Policymakers keen to respond to this AI economic moment need not develop bespoke solutions; they can simply amplify private efforts already underway. The AI labs that teed up this transition period have initiated promising programs that ought to be coordinated, standardized, and codified. This approach combines private-sector ingenuity with the might of the federal government.  

First, there’s a severe need for rapid reskilling programs that can direct people into high-demand sectors. Meta and CBRE are set to launch a free, four-week program to accomplish just that. Their LevelUp initiative is open to folks with all sorts of backgrounds and credentials (or lack thereof) who aspire to become fiber technicians. Participants will learn how to install fiber-optic cables, network equipment, and other data center components.
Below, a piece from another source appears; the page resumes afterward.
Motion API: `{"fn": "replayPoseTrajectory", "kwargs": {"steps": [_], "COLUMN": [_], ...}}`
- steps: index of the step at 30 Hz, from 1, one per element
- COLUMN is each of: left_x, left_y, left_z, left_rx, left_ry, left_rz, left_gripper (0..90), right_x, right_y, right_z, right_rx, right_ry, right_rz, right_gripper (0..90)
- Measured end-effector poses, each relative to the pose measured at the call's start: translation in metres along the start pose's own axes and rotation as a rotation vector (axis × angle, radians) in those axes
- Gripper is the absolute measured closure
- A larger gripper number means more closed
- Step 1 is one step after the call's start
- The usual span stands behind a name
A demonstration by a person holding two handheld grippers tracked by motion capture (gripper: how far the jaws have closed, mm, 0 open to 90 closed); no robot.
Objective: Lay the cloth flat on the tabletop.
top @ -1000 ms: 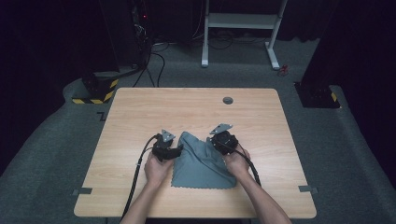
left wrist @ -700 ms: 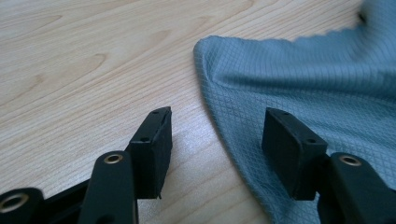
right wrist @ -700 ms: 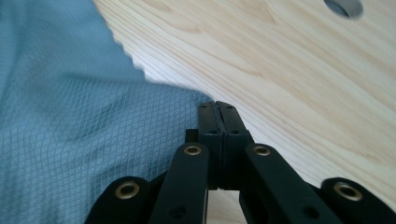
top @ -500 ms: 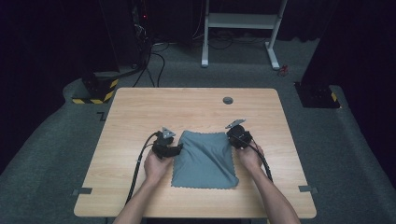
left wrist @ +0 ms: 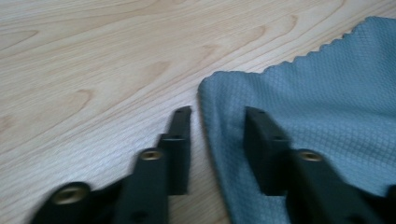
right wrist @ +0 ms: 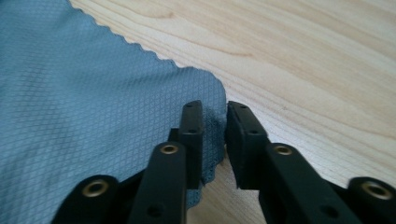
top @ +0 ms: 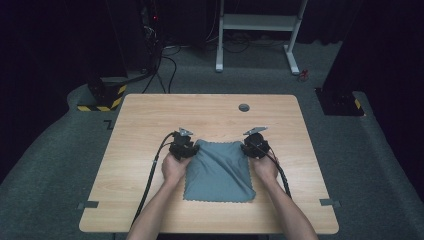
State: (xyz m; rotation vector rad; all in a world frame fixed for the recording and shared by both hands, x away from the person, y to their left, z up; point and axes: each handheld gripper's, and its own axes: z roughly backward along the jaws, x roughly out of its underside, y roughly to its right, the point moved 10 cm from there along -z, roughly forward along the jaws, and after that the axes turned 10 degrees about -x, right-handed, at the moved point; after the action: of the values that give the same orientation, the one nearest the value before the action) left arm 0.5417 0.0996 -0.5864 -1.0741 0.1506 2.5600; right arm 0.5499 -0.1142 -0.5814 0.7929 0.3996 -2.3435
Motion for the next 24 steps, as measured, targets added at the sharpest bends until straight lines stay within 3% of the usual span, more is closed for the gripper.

Graduates will presumably be well placed to earn one of the 349,000 construction jobs that have yet to be filled.  

The government should closely watch this program and treat it as a private-sector test pilot that, if successful, deserves to be scaled and spread. Notably, this may come at a fairly low public expense. Clearly, there’s already a private demand for such programming, so the question is instead how the government can merely complement what’s already underway. For instance, this may look like grants to successful applicants to the program so that they can cover expenses while undergoing training. Such financial support may be especially necessary for younger workers, given their limited savings. Alternatively, a support role for the federal government may involve making government space available for related training programs, reducing the total training program expenditure, and increasing the likelihood that it can be offered to more individuals. Finally, the government can lend its research expertise to Meta and CBRE (and other private stakeholders that follow) to help select future destinations and training programs. This complementary assistance could become a standard add-on to qualifying reskilling programs that, like LevelUp, are free, responsive to high-demand, growing sectors, and, critically, have demonstrated track records of successful job placements. 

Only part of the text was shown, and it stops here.